Il nome del civico circola da un po' ma ancora la coalizione del centrodestra non ha deciso su quale figura puntare

Roberto Mugavero, editore bolognese e papabile candidato sindaco del centrodestra, non si sbilancia sulla scelta del nome in vista delle elezioni di ottobre ma non nasconde l'entusiasmo: "Di certo non c'è niente – dice a margine di una conferenza stampa in Sala Borsa – sono gratificato, ci tengo a dire che il mio nome è partito dal basso, dalla città, poi accolto successivamente dai partiti".

"A Roma guardano a tre, quattro nomi, io mi sento onorato – prosegue l'editore – amo questa città in modo intenso. Sono nato alla Maternità di via D'Azeglio e ho dedicato con la mia casa editrice tantissime cose alla città di Bologna proprio per questo amore. Non ho detto né sì né no, aspettiamo".
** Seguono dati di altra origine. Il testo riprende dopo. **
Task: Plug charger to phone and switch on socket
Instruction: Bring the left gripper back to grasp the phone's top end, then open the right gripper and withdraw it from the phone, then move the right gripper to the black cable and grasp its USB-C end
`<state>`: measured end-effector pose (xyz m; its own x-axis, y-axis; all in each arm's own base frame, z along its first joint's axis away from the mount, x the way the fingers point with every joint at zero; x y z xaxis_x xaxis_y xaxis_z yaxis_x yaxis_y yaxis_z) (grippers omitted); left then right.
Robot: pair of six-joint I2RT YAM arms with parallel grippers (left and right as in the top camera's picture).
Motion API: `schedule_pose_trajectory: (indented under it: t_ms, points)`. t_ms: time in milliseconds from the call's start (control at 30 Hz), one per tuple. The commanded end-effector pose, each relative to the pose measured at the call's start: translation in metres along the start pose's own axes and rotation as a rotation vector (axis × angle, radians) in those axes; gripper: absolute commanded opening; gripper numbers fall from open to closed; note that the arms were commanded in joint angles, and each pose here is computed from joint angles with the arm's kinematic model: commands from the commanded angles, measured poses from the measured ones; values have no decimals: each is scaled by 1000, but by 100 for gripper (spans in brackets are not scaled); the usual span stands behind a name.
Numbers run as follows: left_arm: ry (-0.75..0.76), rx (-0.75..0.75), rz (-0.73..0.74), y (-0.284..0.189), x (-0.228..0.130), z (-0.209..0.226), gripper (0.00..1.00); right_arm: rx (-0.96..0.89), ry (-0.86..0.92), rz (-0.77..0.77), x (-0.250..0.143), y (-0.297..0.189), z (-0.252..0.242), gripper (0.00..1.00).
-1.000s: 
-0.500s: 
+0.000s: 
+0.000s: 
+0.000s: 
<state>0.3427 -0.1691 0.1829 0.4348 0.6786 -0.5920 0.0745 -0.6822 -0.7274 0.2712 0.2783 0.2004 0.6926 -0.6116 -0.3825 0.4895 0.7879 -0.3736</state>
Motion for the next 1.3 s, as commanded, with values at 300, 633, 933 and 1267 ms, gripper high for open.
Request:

"Trovo un po' stucchevole da parte del centrosinistra – continua – che dicano che il centrodestra non abbia ancora deciso; il centrosinistra fa le primarie mentre a destra decidono in modo diverso. Io sono un moderato, da sempre, difendo questa mia parte. Nel mio caso aspetto ma se non fosse scelto il mio nome, sicuramente applaudirò a chi verrà scelto perché sarà il migliore per giocarsi la partita di ottobre".

A chi gli chiede se ha sentito Meloni o Salvini Mugavero risponde di sì: "Ho sentito alcuni di loro, sono stati molto corretti, hanno detto che ci terrebbero molto che fosse un civico, non hanno preteso nulla e aspettano di trovare la quadra anche rispetto alle altre città in ballo, come Milano".